La ville fut tout d’abord divisée par son fondateur en lots dont celui-ci ne demandait pas plus de vingt-cinq francs, lots qui trouvent maintenant acheteurs à des prix variant entre cinquante et deux cent mille francs. Si les gisements du Klondike ne sont pas voués à un épuisement prochain, si d’autres placers sont découverts dans le bassin du grand fleuve, il peut arriver que Dawson City devienne une métropole aussi imposante que Vancouver de la Colombie britannique ou Sacramento de la Californie américaine.

Aux premiers jours qui suivirent sa naissance, la ville nouvelle fut menacée de disparaître sous l’inondation, comme il en était du marécage dont elle occupait la place. Il fallut construire des digues solides pour se garantir contre ce danger, qui n’existe, d’ailleurs, chaque année, que pendant un temps très court. Si, en effet, au moment de la débâcle du Yukon, l’abondance des eaux est telle que les plus grands ravages sont à redouter, durant l’été, par contre, le niveau des fleuves baisse à ce point que la Klondike River peut être traversée à pied sec.

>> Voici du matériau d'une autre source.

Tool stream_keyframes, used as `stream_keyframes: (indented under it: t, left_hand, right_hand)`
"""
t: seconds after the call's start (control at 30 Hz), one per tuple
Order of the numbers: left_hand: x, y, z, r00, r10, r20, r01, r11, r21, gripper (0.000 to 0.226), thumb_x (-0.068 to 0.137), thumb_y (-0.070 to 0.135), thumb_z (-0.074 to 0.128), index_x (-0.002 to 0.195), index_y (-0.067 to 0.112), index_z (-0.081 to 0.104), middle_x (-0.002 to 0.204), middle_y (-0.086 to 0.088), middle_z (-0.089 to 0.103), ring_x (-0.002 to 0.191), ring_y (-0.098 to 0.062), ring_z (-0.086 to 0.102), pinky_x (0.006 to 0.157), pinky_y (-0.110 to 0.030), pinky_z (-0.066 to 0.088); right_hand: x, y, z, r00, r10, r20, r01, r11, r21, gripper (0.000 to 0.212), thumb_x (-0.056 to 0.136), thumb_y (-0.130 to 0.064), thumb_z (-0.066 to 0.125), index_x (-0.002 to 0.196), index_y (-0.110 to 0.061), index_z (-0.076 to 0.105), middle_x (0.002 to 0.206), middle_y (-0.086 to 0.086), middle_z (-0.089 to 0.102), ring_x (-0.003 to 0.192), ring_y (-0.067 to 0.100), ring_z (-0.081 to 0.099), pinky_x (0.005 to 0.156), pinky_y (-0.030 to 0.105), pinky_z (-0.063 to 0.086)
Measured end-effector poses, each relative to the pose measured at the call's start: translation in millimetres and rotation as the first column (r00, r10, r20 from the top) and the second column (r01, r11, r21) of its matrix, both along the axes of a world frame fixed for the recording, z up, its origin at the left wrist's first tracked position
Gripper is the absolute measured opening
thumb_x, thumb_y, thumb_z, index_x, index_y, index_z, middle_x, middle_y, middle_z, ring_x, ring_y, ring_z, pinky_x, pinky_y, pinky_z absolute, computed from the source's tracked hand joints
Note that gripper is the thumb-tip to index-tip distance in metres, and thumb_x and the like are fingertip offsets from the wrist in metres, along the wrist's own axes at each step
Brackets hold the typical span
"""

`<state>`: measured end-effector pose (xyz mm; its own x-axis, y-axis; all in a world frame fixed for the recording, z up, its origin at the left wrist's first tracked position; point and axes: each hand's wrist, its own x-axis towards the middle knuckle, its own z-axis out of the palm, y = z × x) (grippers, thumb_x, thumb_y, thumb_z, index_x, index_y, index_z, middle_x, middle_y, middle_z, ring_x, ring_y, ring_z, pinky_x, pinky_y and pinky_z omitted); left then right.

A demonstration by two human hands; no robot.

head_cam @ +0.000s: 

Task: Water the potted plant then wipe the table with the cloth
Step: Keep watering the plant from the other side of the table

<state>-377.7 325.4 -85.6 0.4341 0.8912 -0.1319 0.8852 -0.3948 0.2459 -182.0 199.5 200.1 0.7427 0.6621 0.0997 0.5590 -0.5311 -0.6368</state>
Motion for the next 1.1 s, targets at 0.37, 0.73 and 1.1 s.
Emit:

Ben Raddle connaissait à fond l’histoire de ce district. Il s’était mis au courant de toutes les découvertes faites depuis quelques années. Il savait quelle avait été la progression constante du rendement des placers et quels coups de fortune s’y étaient produits. Qu’il ne fût venu au Klondike que pour prendre possession du claim de Forty Miles Creek, pour en reconnaître la valeur, pour le vendre au meilleur prix, on devait le croire, puisqu’il l’affirmait. Mais Summy Skim sentait que l’intérêt de son cousin pour les questions aurifères avait crû en même temps que diminuait son éloignement de la région minière, et, de plus en plus, il redoutait que l’on ne prît racine dans ce pays de l’or et de la misère.

A cette époque, le district ne comptait pas moins de huit mille claims, numérotés depuis l’embouchure des affluents et des sous-affluents du Yukon jusqu’à leur source. Les lots étaient de cinq cents pieds de superficie, ou de deux cent cinquante, d’après la modification apportée par la loi de 1896.

L’engouement des prospecteurs, la préférence des syndicats allaient toujours aux gisements de la Bonanza, de ses tributaires, et des collines de la rive gauche de la Klondike River.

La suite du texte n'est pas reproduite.